ANC adattivo e un algoritmo che studia l’orecchio
A lavorare in coppia con il silicio c’è un algoritmo di riduzione del rumore percettiva che tiene conto di due variabili spesso trascurate, cioè la forma del condotto uditivo e la tenuta effettiva dell’auricolare. Questi parametri vengono analizzati oltre 10.000 volte al secondo, così che l’ANC si riadatti in continuazione a come le cuffie stanno sedute nell’orecchio in quel momento. Un dettaglio non banale, considerando che il design resta semi in ear, formato comodo ma tradizionalmente meno isolante.
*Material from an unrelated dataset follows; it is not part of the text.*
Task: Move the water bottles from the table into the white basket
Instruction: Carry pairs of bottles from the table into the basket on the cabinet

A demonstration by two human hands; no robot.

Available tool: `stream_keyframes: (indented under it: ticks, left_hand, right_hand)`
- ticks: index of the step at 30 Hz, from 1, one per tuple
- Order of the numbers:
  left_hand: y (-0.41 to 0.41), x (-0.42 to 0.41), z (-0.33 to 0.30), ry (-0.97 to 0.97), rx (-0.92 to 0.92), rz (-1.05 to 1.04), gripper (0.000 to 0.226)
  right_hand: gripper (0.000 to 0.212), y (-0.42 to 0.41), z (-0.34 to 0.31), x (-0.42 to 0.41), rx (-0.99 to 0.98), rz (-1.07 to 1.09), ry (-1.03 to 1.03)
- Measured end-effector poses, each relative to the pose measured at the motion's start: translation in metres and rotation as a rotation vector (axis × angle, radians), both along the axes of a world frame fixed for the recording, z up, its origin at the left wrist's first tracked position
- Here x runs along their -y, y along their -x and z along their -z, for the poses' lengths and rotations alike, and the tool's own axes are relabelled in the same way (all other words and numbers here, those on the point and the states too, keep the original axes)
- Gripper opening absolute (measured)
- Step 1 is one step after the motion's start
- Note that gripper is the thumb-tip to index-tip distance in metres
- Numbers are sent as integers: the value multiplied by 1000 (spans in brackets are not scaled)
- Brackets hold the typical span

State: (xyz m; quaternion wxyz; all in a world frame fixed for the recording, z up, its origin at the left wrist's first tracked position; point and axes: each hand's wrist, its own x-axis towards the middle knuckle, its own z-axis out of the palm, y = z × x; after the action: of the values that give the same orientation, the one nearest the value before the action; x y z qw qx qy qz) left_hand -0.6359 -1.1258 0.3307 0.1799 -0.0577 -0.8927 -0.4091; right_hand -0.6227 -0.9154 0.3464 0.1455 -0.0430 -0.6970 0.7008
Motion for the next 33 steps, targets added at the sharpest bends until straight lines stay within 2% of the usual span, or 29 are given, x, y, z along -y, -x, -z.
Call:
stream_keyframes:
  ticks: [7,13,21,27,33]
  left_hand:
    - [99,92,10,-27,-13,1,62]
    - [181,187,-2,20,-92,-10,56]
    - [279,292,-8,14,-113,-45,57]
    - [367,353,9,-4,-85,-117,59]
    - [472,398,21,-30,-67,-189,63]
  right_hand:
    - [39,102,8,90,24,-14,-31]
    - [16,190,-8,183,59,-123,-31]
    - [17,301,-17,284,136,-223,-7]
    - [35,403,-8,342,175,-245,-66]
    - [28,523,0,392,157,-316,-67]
Il peso si ferma a 4,3 grammi per singolo auricolare, con il baricentro spostato verso l’interno del 17% per una stabilità migliore. Le colorazioni sono quattro, Sunlight Orange, Midsummer Purple, Moonlight White e Starry Black, mentre la custodia di ricarica è stata ridisegnata risultando più piccola del 25% e più leggera del 17%. La certificazione IP55 promette resistenza a polvere e schizzi, pensata soprattutto per chi le usa in allenamento.
Audio spaziale, chiamate e assistente vocale
Sul versante sonoro, le Huawei FreeBuds 7 portano un audio spaziale indipendente, che funziona su qualsiasi dispositivo e piattaforma senza dipendere dalla sorgente del contenuto. La trasmissione dati arriva a 96 kHz a 24 bit, con un bitrate massimo dichiarato di 4,6 Mbps in modalità lossless, e la risposta in frequenza copre uno spettro che va da 14 Hz a 48 kHz.
Per le chiamate entra in scena un sistema bidirezionale in grado di isolare fino a 100 dB di rumore di fondo, pensato per gli ambienti davvero caotici. C’è poi un assistente IA integrato che gestisce notifiche vocali intelligenti per taxi, imbarchi e consegne, con la possibilità di fare domande dirette sui contenuti annunciati. Il sistema dovrebbe riconoscere anche il parlato sussurrato, utile nei luoghi pubblici, e produrre un riepilogo automatico dei punti salienti di più messaggi ricevuti.
Le modalità di registrazione sono tre, dedicate a chiamate, contenuti multimediali e ambiente circostante, con trascrizione, traduzione e riepilogo automatico dell’audio catturato. Presente anche una traduzione multilingue in tempo reale, sfruttabile sia tra dispositivo e auricolare sia tra due persone che indossano ciascuna un proprio paio di cuffie, con supporto offline per la coppia cinese inglese.
Prezzo e arrivo in Italia
Sull’asticella degli auricolari trovano posto nuovi controlli touch che rispondono a pizzico, doppio tocco e scorrimento, mentre un tasto fisico dedicato richiama l’assistente. Completano il quadro un monitor per il karaoke, il ritrovamento del dispositivo tramite connessione NearLink, la gestione multi dispositivo e il controllo dall’app Huawei. In Cina il prezzo è fissato a 999 yuan, circa 120 euro al cambio attuale, in linea con quanto chiesto per le FreeBuds 6, arrivate in Italia a 159 euro e oggi acquistabili a poco più di 100 euro. Nessuna data di lancio internazionale è stata comunicata, quindi sull’arrivo in Italia non ci sono certezze. Guardando ai tempi che Huawei ha storicamente impiegato per passare dal mercato cinese a quello globale, un debutto nei prossimi mesi sarebbe plausibile, ma senza conferme ufficiali rimane soltanto un’ipotesi.